Some specific developments touched upon information provision and legal assistance in reception centres. Fedasil in Belgium has started to develop a comprehensive digital multilingual information tool, complementing already existing tools, e.g. voluntary return information material, that will provide correct and official information to applicants about the asylum procedure, the reception conditions and life after reception (return and integration into society). One of the objectives of the establishment of the AnkER Centres in Germany was the enhancement of the provision of information and strengthening of legal counselling, including counselling concerning an eventual return for persons likely to receive a negative decision. This latter point raised worries from UNHCR, that highlighted that return counselling should be reserved only after a final decision had been made.489 The ONE project in Finland runs until 2020 and aims for the further development of general legal counselling and information sharing in reception centres.
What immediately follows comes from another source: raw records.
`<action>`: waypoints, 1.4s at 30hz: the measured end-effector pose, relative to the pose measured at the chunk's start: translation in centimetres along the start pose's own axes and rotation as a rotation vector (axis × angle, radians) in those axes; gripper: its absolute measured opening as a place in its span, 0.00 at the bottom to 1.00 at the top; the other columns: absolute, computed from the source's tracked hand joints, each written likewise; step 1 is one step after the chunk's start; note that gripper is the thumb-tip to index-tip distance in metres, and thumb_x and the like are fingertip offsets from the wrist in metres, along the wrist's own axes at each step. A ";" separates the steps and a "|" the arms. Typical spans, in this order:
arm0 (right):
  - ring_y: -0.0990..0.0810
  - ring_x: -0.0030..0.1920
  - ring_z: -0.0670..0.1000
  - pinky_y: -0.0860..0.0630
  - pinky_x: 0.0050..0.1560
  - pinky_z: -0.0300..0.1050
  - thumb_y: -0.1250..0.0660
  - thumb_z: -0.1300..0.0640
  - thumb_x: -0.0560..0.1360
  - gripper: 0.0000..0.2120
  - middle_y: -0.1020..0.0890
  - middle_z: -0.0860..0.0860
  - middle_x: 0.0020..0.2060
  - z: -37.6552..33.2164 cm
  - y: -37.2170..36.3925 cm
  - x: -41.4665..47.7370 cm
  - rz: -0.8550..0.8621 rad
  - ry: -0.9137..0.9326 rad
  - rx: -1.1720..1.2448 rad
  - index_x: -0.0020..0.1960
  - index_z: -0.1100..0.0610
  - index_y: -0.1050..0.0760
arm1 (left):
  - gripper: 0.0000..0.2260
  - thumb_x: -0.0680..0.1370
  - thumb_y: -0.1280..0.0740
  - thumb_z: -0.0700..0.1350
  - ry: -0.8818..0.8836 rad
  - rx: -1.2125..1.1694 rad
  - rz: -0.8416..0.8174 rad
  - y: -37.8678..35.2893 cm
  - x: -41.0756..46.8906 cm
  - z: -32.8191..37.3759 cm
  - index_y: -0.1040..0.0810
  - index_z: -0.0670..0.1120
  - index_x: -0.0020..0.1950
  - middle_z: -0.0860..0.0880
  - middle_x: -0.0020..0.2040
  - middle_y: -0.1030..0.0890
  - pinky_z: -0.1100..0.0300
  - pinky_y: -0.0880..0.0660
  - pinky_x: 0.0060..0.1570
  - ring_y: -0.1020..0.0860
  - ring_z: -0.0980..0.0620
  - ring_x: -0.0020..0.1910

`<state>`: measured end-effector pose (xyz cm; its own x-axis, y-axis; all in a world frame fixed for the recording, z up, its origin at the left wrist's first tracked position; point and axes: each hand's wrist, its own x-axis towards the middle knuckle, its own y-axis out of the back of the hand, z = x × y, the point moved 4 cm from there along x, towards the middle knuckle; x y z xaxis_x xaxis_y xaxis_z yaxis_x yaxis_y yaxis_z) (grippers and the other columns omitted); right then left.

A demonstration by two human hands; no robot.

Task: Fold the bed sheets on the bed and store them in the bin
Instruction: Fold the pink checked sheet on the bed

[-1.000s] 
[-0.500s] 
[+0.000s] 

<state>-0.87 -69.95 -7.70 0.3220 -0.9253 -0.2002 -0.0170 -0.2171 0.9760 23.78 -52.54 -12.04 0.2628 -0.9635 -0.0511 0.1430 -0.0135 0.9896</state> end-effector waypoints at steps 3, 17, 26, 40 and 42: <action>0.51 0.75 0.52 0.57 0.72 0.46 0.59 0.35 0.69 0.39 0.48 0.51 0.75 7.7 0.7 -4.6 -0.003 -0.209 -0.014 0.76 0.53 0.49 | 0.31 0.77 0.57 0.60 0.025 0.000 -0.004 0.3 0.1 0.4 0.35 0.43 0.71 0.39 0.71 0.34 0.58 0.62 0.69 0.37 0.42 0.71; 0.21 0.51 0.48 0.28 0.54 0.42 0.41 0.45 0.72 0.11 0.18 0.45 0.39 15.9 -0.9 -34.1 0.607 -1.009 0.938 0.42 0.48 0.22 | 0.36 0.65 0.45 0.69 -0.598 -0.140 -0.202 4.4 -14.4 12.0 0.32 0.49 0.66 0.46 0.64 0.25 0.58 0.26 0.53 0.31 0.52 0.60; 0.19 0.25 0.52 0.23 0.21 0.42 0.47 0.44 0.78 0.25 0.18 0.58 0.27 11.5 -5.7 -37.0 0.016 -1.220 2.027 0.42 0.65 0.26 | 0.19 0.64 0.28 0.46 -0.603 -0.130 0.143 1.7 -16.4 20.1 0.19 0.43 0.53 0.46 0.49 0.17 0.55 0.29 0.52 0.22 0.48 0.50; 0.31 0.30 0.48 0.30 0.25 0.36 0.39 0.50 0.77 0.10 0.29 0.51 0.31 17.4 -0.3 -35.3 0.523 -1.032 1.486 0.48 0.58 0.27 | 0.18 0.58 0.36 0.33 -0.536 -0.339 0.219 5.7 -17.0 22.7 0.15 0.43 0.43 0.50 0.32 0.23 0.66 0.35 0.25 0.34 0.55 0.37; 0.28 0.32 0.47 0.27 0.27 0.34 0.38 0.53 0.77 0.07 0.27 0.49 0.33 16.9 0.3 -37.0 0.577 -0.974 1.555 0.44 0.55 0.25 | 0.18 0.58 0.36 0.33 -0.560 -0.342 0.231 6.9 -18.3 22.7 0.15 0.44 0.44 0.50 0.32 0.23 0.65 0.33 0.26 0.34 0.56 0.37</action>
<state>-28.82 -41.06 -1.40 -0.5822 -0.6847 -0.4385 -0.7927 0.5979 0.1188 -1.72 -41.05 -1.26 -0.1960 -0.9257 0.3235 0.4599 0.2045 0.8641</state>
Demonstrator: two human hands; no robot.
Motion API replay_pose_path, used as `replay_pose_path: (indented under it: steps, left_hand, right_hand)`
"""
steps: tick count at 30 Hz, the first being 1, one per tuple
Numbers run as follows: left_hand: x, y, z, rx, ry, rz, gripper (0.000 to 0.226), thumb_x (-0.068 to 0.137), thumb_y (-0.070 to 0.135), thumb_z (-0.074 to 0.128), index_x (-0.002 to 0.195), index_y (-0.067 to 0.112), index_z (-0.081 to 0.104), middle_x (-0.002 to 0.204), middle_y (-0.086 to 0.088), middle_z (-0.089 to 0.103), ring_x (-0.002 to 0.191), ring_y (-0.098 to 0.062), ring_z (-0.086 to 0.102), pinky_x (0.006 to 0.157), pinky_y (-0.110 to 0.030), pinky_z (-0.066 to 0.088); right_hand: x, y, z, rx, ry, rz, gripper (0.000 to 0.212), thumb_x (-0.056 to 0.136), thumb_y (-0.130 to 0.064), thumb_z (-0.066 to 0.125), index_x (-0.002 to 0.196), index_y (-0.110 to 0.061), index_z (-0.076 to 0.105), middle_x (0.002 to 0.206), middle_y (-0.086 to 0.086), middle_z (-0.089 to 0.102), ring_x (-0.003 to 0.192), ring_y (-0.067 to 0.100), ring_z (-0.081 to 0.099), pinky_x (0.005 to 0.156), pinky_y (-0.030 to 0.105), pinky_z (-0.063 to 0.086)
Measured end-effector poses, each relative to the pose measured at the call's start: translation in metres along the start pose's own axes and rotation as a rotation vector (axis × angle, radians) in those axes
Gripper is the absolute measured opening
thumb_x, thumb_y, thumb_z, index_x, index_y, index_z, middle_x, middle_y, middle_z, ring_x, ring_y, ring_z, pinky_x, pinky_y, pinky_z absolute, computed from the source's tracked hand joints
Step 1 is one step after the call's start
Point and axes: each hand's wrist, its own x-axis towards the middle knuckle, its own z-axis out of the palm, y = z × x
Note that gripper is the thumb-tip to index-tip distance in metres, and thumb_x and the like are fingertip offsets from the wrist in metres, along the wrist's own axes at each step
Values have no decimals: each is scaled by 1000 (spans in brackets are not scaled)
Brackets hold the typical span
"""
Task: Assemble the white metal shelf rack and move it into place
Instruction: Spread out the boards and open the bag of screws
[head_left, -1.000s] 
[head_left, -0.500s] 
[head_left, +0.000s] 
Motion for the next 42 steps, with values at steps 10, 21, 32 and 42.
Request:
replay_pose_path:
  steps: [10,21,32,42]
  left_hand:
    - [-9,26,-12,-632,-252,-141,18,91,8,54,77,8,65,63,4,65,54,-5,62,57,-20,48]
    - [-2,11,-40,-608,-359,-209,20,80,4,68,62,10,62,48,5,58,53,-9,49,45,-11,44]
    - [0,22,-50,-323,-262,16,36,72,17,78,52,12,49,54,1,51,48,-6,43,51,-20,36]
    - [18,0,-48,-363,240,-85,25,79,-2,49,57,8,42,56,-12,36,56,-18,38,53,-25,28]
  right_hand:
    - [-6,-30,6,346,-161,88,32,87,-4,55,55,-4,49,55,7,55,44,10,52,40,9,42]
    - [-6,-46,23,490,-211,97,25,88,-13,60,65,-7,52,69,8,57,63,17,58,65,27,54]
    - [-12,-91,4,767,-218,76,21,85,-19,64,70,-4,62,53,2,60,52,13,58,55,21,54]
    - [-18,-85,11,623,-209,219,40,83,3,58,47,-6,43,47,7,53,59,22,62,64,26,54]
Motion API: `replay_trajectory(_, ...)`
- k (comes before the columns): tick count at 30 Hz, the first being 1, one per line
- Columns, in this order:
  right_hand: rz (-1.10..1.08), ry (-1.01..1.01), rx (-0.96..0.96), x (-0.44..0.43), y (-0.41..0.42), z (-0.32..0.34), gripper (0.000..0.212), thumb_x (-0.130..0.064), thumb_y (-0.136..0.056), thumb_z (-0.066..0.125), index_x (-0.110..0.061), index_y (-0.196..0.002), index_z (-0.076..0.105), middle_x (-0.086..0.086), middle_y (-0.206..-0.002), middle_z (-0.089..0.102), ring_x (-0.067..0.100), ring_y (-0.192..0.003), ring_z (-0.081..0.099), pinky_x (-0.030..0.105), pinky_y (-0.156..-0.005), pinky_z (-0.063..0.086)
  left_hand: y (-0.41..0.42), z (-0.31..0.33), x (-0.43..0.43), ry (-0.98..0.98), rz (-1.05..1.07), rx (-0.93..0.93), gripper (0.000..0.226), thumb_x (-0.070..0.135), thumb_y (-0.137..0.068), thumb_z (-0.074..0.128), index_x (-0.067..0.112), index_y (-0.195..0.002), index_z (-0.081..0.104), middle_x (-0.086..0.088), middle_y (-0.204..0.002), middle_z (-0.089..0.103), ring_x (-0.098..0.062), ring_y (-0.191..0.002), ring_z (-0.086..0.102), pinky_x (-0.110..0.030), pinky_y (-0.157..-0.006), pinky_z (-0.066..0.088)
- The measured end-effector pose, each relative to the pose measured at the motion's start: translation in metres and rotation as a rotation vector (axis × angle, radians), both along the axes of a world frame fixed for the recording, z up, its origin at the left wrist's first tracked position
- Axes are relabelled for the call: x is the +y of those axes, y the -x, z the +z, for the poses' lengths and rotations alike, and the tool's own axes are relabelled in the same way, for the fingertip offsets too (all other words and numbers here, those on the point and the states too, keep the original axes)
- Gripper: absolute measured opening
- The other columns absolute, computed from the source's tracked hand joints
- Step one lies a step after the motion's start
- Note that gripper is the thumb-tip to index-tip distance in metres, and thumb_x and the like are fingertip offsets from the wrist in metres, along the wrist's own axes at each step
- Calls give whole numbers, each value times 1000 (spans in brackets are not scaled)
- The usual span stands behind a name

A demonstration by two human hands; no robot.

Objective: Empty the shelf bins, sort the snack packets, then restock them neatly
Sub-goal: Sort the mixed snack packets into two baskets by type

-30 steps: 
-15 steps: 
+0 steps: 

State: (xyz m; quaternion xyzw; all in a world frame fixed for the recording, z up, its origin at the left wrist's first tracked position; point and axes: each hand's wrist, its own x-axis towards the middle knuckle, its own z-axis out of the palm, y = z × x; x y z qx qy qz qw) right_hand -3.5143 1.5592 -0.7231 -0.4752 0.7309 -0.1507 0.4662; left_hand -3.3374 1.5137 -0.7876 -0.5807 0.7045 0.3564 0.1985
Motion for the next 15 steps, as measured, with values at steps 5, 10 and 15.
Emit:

The issue of applicants’ freedom of movement brought about legal proceedings in two countries. The Council of State in Greece annulled the Decision of the Director of the Asylum Service dating from 1996, which imposed geographical restrictions on applicants on the islands of Lesvos, Rhodes, Chios, Samos, Leros and Kos after 20 March 2016, due to an inadequate legal reasoning.490 The Director of the Asylum Service re-issued a new decision 491 a few days after the annulment, re-imposing the restrictions, with the explicit exception of vulnerable applicants and Dublin cases. The High Court of Justice in Spain issued several judicial orders underlining that applicants’ freedom of movement cannot be restricted once the applications are admitted to processing and they can move from Ceuta or Melilla to another place on the entire national territory.492
AMIF co-funded projects enhance applicants’ access to healthcare in Croatia, Cyprus and Finland. The occupants of the Reception and Accommodation Centre in Kofinou in Cyprus now receive health care and psychosocial support in a systematic manner. The TERTTU- project in Finland develops improved methods for initial medical screening and check-up. UNHCR493 and several civil society organisations alarmed about the lack of medical services in Greek reception facilities.494 Médecins sans Frontières needed to step in to cover for the crucial gaps in health care provision for example in Fylakio and Moria495. Even when medical staff visits reception facilities, interpretation seems not to be available and doctors risk misdiagnosing patients.496 The Greek Ministry of Labour issued a circular to facilitate the issuance of social security numbers, but applicants are still frequently requested to present additional elements, significantly delaying their access to health care.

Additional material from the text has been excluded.